- _What the task asks_
Nothing in the listing may be skipped; repeat it all exactly.

Given data START

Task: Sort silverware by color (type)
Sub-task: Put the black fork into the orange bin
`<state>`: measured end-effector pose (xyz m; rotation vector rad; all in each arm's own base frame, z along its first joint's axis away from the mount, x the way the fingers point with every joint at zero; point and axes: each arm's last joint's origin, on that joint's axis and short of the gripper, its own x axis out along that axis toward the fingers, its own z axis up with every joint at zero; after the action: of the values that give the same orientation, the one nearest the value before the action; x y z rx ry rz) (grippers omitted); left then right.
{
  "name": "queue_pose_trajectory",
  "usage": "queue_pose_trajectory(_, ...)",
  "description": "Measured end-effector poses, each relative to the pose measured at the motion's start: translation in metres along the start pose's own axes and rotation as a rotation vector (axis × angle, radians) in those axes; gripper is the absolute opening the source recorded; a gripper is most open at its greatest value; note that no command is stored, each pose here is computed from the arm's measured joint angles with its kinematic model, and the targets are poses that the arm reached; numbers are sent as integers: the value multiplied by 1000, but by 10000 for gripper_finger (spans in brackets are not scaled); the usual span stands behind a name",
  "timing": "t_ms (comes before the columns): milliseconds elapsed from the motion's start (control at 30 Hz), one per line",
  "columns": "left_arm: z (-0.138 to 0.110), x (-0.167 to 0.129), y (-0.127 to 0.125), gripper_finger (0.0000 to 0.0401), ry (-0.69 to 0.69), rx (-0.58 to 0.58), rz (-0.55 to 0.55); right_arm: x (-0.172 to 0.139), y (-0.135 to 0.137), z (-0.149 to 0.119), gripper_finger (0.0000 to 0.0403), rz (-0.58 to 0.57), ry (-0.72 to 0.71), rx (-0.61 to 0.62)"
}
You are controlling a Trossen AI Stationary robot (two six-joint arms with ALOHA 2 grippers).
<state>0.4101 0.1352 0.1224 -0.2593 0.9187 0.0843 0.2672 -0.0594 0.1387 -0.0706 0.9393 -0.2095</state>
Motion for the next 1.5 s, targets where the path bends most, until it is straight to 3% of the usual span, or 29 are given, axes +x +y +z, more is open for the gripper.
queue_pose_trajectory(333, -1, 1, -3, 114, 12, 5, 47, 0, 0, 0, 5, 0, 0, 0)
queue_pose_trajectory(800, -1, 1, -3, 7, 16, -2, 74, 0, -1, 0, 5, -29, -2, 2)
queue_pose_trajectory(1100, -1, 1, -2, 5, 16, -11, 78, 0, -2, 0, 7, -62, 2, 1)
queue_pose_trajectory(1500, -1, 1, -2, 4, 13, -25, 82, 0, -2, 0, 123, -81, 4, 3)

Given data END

- _Answer to this exercise_
Task: Sort silverware by color (type)
Sub-task: Put the black fork into the orange bin
`<state>`: measured end-effector pose (xyz m; rotation vector rad; all in each arm's own base frame, z along its first joint's axis away from the mount, x the way the fingers point with every joint at zero; point and axes: each arm's last joint's origin, on that joint's axis and short of the gripper, its own x axis out along that axis toward the fingers, its own z axis up with every joint at zero; after the action: of the values that give the same orientation, the one nearest the value before the action; x y z rx ry rz) (grippers omitted); left then right.
{
  "name": "queue_pose_trajectory",
  "usage": "queue_pose_trajectory(_, ...)",
  "description": "Measured end-effector poses, each relative to the pose measured at the motion's start: translation in metres along the start pose's own axes and rotation as a rotation vector (axis × angle, radians) in those axes; gripper is the absolute opening the source recorded; a gripper is most open at its greatest value; note that no command is stored, each pose here is computed from the arm's measured joint angles with its kinematic model, and the targets are poses that the arm reached; numbers are sent as integers: the value multiplied by 1000, but by 10000 for gripper_finger (spans in brackets are not scaled); the usual span stands behind a name",
  "timing": "t_ms (comes before the columns): milliseconds elapsed from the motion's start (control at 30 Hz), one per line",
  "columns": "left_arm: z (-0.138 to 0.110), x (-0.167 to 0.129), y (-0.127 to 0.125), gripper_finger (0.0000 to 0.0401), ry (-0.69 to 0.69), rx (-0.58 to 0.58), rz (-0.55 to 0.55); right_arm: x (-0.172 to 0.139), y (-0.135 to 0.137), z (-0.149 to 0.119), gripper_finger (0.0000 to 0.0403), rz (-0.58 to 0.57), ry (-0.72 to 0.71), rx (-0.61 to 0.62)"
}
You are controlling a Trossen AI Stationary robot (two six-joint arms with ALOHA 2 grippers).
<state>0.4101 0.1352 0.1224 -0.2593 0.9187 0.0843 0.2672 -0.0594 0.1387 -0.0706 0.9393 -0.2095</state>
Motion for the next 1.5 s, targets where the path bends most, until it is straight to 3% of the usual span, or 29 are given, axes +x +y +z, more is open for the gripper.
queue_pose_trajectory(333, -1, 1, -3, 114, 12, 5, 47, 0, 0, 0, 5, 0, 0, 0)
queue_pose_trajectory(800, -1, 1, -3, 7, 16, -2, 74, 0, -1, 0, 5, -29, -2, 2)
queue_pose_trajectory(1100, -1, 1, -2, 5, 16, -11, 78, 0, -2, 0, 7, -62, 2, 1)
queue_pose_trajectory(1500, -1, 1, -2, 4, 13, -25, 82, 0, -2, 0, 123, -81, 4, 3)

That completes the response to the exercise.